Editorial method

Parish Fraternity Register: Fraternity of the Holy Trinity and SS. Fabian and Sebastian (Parish of St. Botolph without Aldersgate). Originally published by London Record Society, London, 1982.

This free content was digitised by double rekeying. All rights reserved.

'Editorial method', in Parish Fraternity Register: Fraternity of the Holy Trinity and SS. Fabian and Sebastian (Parish of St. Botolph without Aldersgate), (London, 1982) pp. xxviii-xxix. British History Online https://www.british-history.ac.uk/london-record-soc/vol18/xxviii-xxix [accessed 19 April 2024]

Editorial method

The text has been divided into numbered sections; editorial notes are printed in small type following the section to which they relate. The contents of the MS have been treated in two ways. The rules, lists of members and accounts, which are mainly in English, have been transcribed in full, as too have English entries in the cartulary. The rest of the cartulary has been calendared. The following conventions have been observed in making the transcript. Abbreviated words have been extended but suspension marks on English words have been ignored unless the meaning is thereby affected. Suspension marks have been retained, however, at the end of place-names and surnames. Abbreviations for money and weights are printed as they appear in the MS (e.g. li., ob., lb.). Words or phrases inserted into the text are printed in italic and deletions are enclosed in angle-brackets. Editorial insertions are enclosed in square brackets. Three dots (. . .) indicate a word or phrase which is illegible. Capitalisation and punctuation have been modernised. The letters i, j, u, and v are transcribed as they appear in the MS but capital I and J are rendered according to modern usage (e.g. 'John' not 'Iohn'). Marginal notes which merely repeat words or phrases in the text have normally been ignored.

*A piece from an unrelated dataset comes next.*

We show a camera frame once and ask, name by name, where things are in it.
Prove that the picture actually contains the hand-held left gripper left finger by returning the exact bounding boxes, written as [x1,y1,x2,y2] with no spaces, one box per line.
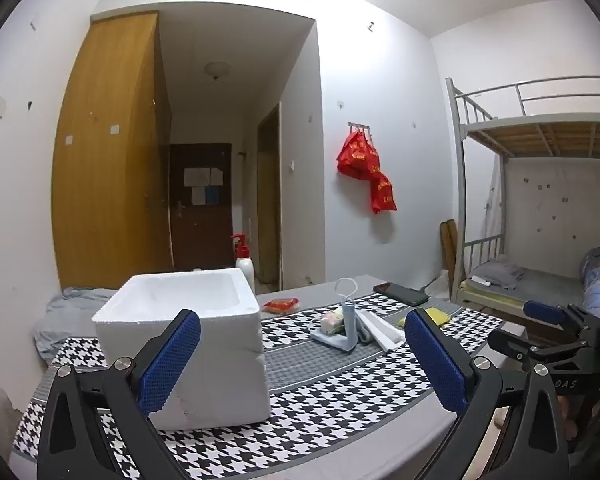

In the calendar, a number of suggestions made by R. B. Pugh in Calendar of Antrobus Deeds before 1625 (1947), pp. xxxii–xxxiv, have been adopted. Unusual operative words are supplied in round brackets.

Dates are rendered in their modern form. Latin forenames and placenames have been translated but the original spelling of surnames and English place-names has been retained. Suspension marks at the end of surnames and place-names were ignored. Sealing is only mentioned where it is of particular interest (94–5).

In the index only one reference is made when a name occurs more than once in a section. The titles dominus, domina and 'sir' are ignored in the index but when the holder was a peer or a knight this has been indicated. The term 'master' is used in the index only for masters of the fraternity unless otherwise indicated.